Aging also means that younger people, although well-meaning, can be patronizing. I get called darlinand honey a lot when I’m at restaurants. Not by other customers – that would be weird – but by the female waitstaff.

“Would you like another cup of coffee, darlin’?”

“Honey, are you sure you don’t want a dollop of butter with that baked potato?”

It doesn’t really bother me, I just don’t feel like a darlin’ or honey. I’m more of a Mean Motor Scooter.

First time a server tops off my water and calls me a Mean Motor Scooter, that standard tip is gonna get upgraded by at least a quarter.

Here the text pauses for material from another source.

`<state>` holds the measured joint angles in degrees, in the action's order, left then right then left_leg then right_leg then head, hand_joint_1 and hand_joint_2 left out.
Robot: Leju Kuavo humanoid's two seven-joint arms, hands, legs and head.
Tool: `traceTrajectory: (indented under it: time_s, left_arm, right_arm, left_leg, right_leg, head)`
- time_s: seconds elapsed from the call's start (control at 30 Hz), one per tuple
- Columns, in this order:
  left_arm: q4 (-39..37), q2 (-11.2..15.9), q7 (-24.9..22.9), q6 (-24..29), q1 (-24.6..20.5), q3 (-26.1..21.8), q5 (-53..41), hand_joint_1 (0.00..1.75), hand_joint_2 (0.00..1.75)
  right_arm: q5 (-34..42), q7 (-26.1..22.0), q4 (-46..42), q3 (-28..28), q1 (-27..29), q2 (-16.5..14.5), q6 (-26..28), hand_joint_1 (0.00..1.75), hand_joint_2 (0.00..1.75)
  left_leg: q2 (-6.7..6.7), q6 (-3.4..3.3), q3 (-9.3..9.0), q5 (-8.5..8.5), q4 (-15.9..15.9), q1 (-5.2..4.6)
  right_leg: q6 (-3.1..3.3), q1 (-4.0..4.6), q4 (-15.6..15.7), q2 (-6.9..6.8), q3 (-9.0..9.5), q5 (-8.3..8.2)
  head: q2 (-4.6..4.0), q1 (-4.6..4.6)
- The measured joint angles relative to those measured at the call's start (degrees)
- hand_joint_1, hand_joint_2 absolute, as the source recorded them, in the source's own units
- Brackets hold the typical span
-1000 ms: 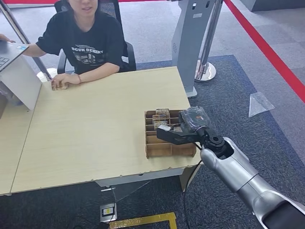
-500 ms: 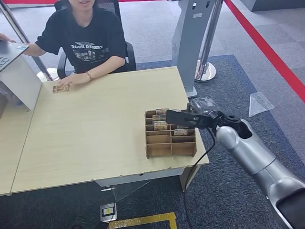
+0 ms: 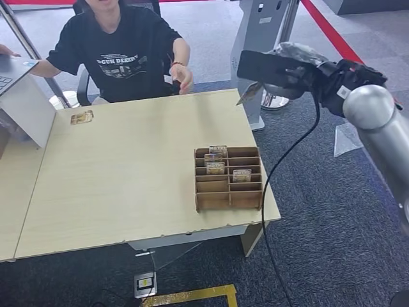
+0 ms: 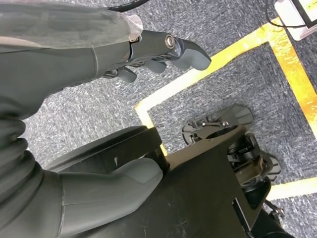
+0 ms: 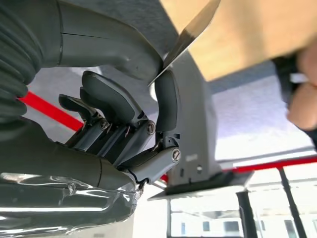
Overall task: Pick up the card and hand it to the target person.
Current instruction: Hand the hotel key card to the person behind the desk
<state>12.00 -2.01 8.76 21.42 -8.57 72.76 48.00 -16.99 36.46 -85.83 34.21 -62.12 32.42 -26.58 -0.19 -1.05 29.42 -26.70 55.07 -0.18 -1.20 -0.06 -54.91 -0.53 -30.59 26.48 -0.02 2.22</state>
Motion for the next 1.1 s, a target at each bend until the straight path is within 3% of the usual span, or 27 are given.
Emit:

And in a cruel twist, I no longer get carded when buying alcohol. I used to take it as a compliment when I’d get asked for my ID … it meant they thought I looked young. Now either nothing is said as the bottle is bagged or I hear things like, “What was it like before they invented liquor?”

And of course, doctor visits increase with age, which leads me to today’s column.

As I said, I’m fortunate in that I’m relatively healthy, but once you start carrying around a Medicare card it’s important to get various components of your engine checked frequently.

And trips to the doctor – whether it’s the general practitioner, urologist, dermatologist or witch – means hanging with the hoi polloi in waiting rooms.

This is not my favorite activity.

As my trips around the sun keep adding up, my patience tends to wear thin with inconsiderate humanoids.

Recently, I went in for my annual physical. The appointment was at 9 a.m. but I was checked in by 8:15; sometimes if I get there early, I’m taken back early.

This was a bad idea.

Two seats down a patient was playing a game on his phone, and he was sure that the rest of us wanted to hear it.

I don’t know what the game was, but the sound effects can be best described as bean farts followed by a high-pitched voice shouting “WOW!” a lot.

Fortunately for our game player, he was called back before I could assault him.

Then there was Dwayne. I know his name is Dwayne because he was on speakerphone with his wife.

Her name’s Tess.

“Did you make it there OK, Dwayne?

“Sure did, Tess. Had to park on the sixth level. Then I took the elevator down to the second level where they have the skywalk. Then I had to walk what seemed like a mile to get to another elevator so I could go up to four. I had to stop and pee first, though.”

“You want fish?”

“What?”

“You want fish for supper?”

“What kind of fish?”

“The kind of fish you eat.”

“I reckon.”

“You want bacon?”

“No, I said I RECKON.”

“Oh, I thought you said bacon.”

“Look, I’m gonna go … there’s a fellow coming at me with an aluminum bat.”

That last part didn’t happen but only because I left the bat in my car.

And I’d be remiss if I didn’t mention the people who don’t know how to carry on quiet conversations about sensitive topics.

I think I speak for everyone in the waiting room when I say we have no interest in your visit to the proctologist. The only times I want to hear the words “rectum” and anus” are in a limerick.

I used to be able to ignore such things, but then again, I didn’t spend as much time in waiting rooms back in the day when I was a whipper-snapper.

So, going forward, I need to figure out some way to deal with this. I have earbuds, but I’m afraid if I use them, I’ll miss hearing my name called.

I also have a shovel, but if I bring it with me and start bashing folks in the side of the face, the police might get involved.

Actually, I should try to be a better person. Even those who say “anus” and “rectum” aloud are fighting battles I know nothing about.

Perhaps if I took the time to listen to these folks, who knows?

Maybe I’d become friends with them.

Not Dwayne, though. His house probably smells like fish.